Data management plan
Edward Wallace, as submitted Wellcome Trust Sir Henry Dale Fellowship, 1 June 2017
This document gives an overview of principles for our data management for academic projects; practical guidelines for organizing data are in where data belongs.
The proposed research will generate data and software that is designed to be reusable by other researchers. My research has relied on re-analyzing raw and processed data from other researchers, and on using research software my colleagues have freely shared. I consider it a fundamental responsibility as a scientist that I share in return. I will place all relevant data and software on publicly available online archives. The direct costs of this data sharing are low, but the commitment of time to organize the data is crucial.
All aims will generate extensive RNA-sequencing data. Aim 1 will generate RNA-seq data on chimeric S. cerevisiae mRNAs in different environmental conditions. Aim 2 will generate CRAC/RNA-seq data on Ssd1 binding sites and the S. cerevisiae stress response. Aim 3 will generate extensive RNA-seq data on C. neoformans environmental adaptation. Aims 2 and 3 will also generate more limited proteomics (MS/MS) data.
The software developed to analyze the data, notably for the analysis of normalized time-series data, will also be valuable to researchers conducting analogous experiments.
There are no ethical challenges to sharing the proposed data, as it will all come from fungi.
Raw data will comprise standard .fastq files for RNA-seq, on the scale of dozens of terabytes. As soon as they are obtained, raw data files will be placed in read-only folders on the Bioinformatics Core servers at the Wellcome Trust Centre for Cell Biology, which has secondary backup in a different building, and separately on an external hard drive. The access cost of storage is included in the proposed budget. This raw data will be accompanied at birth by metadata files describing the acquisition in detail, including describing the conditions (date, replicate, growth conditions, etc) for each file. As soon as possible, and before the time of publication, raw RNA-seq data will be archived at the Gene Expression Omnibus, which doesn’t charge for data submission.

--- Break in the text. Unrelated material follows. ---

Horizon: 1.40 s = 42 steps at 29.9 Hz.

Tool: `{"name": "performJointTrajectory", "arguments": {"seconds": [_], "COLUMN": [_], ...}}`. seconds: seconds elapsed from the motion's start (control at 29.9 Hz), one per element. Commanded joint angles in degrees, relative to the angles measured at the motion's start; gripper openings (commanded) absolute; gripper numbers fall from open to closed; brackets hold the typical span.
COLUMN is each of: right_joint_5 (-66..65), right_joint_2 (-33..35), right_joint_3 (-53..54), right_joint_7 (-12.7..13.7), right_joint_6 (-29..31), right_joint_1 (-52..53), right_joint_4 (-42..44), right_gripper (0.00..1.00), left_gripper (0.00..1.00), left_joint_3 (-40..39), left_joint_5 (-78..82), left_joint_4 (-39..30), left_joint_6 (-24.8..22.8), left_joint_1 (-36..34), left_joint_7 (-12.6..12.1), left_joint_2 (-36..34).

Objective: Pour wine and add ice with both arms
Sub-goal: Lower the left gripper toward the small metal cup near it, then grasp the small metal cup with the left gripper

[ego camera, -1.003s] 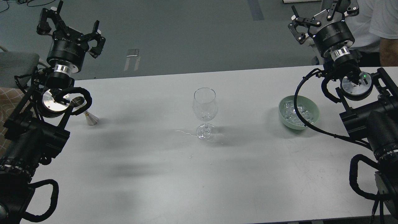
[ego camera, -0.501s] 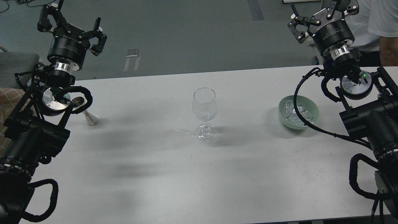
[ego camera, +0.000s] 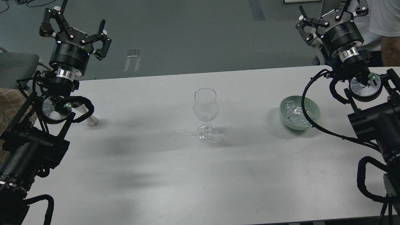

Proteomics data generated in the course of the grant will be made available similarly, including .raw files for MS/MS on the PRIDE archive, which also doesn’t charge for data submission.
Processed data and scripts such as gene-level summaries, and all data and code necessary to generate published figures, will be version-controlled and backed up using GitHub. At publication, these will be placed on the Dryad repository. As in my recent publications, this will include the data, and computer scripts in an open-source language (R), necessary to re-create the figures. I will make interactive data visualization tools to help my own group and collaborators understand the data, and also share them publicly (e.g. heat aggregation data visualization).
Ideally, the software I develop to analyze data will be general and portable enough to be shared in a standalone version, for example as an R package on CRAN or the Bioconductor repository. If necessary, I will engage bioinformaticians or research software engineers to ensure that the software is robust and genuinely reusable.
I aim to include in a research publication all successfully quality-controlled data that is collected as part of this grant. At a minimum, I would share in Wellcome Open Research, or a data-only publication such as Data In Brief that assigns the data a DOI, to enable the data to be discovered and used.
Notes added later
We have recently been using zenodo and figshare more than Dryad.
For examples, see the links in recent papers.